> THE INPUT:
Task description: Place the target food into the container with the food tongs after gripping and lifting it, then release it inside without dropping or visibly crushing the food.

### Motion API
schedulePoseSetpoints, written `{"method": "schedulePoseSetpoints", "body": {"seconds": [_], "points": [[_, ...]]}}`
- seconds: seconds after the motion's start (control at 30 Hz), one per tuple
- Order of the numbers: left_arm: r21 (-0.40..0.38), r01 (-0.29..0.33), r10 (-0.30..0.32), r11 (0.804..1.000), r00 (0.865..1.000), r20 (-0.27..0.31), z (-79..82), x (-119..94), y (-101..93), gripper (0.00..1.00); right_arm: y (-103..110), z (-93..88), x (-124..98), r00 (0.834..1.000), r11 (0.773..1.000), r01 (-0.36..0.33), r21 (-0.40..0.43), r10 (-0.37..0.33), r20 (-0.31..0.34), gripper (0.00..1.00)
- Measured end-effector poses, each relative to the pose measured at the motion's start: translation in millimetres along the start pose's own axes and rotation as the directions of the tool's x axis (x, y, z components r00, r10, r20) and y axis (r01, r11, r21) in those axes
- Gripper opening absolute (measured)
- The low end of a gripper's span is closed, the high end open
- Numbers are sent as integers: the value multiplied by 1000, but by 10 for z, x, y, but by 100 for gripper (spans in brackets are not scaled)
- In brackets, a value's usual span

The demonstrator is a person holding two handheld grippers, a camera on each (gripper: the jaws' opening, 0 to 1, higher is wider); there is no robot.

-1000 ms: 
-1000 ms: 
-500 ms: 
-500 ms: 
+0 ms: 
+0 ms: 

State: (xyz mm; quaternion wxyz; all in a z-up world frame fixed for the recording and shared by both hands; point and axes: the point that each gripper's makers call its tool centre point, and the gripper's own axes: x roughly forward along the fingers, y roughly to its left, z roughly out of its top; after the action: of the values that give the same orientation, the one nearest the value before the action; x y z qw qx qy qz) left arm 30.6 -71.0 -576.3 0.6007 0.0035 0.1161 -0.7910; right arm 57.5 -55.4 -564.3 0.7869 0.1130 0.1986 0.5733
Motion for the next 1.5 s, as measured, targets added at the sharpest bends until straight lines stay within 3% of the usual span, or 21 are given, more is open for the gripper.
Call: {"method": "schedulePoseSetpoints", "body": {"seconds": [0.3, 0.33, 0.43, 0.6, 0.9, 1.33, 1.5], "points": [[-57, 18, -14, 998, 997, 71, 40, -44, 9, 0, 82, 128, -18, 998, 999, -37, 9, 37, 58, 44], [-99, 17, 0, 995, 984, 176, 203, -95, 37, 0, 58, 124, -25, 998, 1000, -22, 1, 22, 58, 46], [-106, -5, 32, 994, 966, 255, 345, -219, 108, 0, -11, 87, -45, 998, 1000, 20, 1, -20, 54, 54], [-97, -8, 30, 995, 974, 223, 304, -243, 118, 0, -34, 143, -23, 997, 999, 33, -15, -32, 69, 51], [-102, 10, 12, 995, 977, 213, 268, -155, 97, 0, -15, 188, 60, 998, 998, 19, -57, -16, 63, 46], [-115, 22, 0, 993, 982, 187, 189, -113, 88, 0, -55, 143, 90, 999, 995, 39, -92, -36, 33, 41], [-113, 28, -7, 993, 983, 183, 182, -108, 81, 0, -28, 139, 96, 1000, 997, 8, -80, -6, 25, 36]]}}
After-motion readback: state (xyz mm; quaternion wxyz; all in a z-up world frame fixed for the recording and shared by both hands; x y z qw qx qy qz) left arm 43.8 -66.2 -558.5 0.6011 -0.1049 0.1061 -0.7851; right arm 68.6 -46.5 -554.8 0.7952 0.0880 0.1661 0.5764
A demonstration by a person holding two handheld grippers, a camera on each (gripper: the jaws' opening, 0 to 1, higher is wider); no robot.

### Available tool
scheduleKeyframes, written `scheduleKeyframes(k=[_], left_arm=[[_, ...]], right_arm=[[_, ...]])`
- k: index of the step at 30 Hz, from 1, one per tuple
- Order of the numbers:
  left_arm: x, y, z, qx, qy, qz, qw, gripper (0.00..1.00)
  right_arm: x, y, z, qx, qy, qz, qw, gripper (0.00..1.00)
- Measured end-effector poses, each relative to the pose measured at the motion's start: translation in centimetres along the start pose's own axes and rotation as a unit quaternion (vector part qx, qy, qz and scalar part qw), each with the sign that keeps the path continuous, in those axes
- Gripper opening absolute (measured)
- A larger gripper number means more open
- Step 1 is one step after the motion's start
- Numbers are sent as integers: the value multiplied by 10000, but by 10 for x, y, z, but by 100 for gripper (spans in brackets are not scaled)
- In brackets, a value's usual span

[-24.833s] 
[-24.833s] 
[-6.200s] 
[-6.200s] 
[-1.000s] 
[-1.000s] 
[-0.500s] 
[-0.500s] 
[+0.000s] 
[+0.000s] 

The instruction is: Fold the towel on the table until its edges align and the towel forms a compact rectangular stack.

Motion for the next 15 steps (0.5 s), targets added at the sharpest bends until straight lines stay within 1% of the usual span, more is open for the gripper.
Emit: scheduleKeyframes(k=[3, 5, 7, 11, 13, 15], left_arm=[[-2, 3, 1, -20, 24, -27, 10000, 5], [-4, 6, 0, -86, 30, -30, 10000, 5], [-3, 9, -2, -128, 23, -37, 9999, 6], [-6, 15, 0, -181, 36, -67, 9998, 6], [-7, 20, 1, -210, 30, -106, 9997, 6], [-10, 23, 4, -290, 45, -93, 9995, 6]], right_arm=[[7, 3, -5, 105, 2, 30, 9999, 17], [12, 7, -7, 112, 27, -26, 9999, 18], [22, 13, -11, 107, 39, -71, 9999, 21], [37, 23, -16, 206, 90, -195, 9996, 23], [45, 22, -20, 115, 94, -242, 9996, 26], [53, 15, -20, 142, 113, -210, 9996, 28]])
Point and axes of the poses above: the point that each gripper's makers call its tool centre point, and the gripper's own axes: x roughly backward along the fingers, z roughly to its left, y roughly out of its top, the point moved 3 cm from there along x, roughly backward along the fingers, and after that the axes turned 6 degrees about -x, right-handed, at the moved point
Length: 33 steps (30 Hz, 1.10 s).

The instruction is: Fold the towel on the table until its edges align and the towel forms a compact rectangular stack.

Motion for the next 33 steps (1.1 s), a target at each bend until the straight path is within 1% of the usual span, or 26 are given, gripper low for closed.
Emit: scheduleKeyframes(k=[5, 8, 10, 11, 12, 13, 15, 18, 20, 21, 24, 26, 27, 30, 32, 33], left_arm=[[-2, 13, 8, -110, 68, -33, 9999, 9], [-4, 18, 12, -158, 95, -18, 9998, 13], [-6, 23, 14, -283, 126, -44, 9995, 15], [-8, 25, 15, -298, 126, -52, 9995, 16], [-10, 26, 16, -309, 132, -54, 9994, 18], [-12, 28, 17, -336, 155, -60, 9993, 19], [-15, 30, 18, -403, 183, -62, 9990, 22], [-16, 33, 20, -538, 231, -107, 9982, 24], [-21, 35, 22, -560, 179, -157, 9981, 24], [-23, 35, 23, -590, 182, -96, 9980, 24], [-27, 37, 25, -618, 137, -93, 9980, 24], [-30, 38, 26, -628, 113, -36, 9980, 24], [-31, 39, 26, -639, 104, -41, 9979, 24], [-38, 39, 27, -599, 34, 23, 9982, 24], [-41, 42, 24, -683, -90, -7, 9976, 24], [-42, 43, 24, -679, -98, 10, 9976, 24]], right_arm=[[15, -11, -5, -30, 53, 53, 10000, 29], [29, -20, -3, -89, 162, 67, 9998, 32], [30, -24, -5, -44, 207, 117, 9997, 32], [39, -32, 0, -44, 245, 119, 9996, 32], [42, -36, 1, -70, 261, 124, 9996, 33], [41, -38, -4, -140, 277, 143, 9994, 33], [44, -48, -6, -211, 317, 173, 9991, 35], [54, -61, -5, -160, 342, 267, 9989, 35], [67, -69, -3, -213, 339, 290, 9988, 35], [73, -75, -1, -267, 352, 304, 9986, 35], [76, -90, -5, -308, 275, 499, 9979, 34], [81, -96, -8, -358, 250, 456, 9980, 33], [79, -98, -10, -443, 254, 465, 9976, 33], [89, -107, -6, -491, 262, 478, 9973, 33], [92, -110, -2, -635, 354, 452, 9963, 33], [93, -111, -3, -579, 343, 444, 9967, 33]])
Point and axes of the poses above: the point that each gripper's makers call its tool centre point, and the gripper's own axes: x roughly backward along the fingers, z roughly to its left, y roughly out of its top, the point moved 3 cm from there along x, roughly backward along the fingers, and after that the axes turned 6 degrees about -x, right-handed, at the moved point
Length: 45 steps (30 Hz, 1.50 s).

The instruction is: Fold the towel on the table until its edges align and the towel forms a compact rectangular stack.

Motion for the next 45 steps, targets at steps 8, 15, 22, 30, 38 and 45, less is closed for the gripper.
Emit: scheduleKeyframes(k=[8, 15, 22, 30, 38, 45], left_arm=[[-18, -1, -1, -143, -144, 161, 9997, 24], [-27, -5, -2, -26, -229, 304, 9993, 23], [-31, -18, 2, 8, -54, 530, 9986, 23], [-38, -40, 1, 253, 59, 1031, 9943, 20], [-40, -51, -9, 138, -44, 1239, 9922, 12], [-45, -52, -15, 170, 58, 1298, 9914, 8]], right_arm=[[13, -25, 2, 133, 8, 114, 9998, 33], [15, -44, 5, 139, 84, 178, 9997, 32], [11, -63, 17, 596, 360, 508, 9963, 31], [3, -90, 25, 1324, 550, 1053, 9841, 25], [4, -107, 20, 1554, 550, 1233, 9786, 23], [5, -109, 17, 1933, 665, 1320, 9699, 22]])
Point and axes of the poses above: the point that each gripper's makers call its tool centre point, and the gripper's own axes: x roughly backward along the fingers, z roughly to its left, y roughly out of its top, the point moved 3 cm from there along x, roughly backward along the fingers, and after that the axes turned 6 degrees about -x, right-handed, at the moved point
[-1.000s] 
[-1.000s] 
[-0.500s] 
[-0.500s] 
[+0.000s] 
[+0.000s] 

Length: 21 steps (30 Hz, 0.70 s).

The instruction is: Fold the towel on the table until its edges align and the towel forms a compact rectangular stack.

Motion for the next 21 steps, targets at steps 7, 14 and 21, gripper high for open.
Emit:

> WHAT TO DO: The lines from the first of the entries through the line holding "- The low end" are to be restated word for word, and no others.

> WRITTEN REPLY:
Task description: Place the target food into the container with the food tongs after gripping and lifting it, then release it inside without dropping or visibly crushing the food.

### Motion API
schedulePoseSetpoints, written `{"method": "schedulePoseSetpoints", "body": {"seconds": [_], "points": [[_, ...]]}}`
- seconds: seconds after the motion's start (control at 30 Hz), one per tuple
- Order of the numbers: left_arm: r21 (-0.40..0.38), r01 (-0.29..0.33), r10 (-0.30..0.32), r11 (0.804..1.000), r00 (0.865..1.000), r20 (-0.27..0.31), z (-79..82), x (-119..94), y (-101..93), gripper (0.00..1.00); right_arm: y (-103..110), z (-93..88), x (-124..98), r00 (0.834..1.000), r11 (0.773..1.000), r01 (-0.36..0.33), r21 (-0.40..0.43), r10 (-0.37..0.33), r20 (-0.31..0.34), gripper (0.00..1.00)
- Measured end-effector poses, each relative to the pose measured at the motion's start: translation in millimetres along the start pose's own axes and rotation as the directions of the tool's x axis (x, y, z components r00, r10, r20) and y axis (r01, r11, r21) in those axes
- Gripper opening absolute (measured)
- The low end of a gripper's span is closed, the high end open

That finishes the output for this exercise.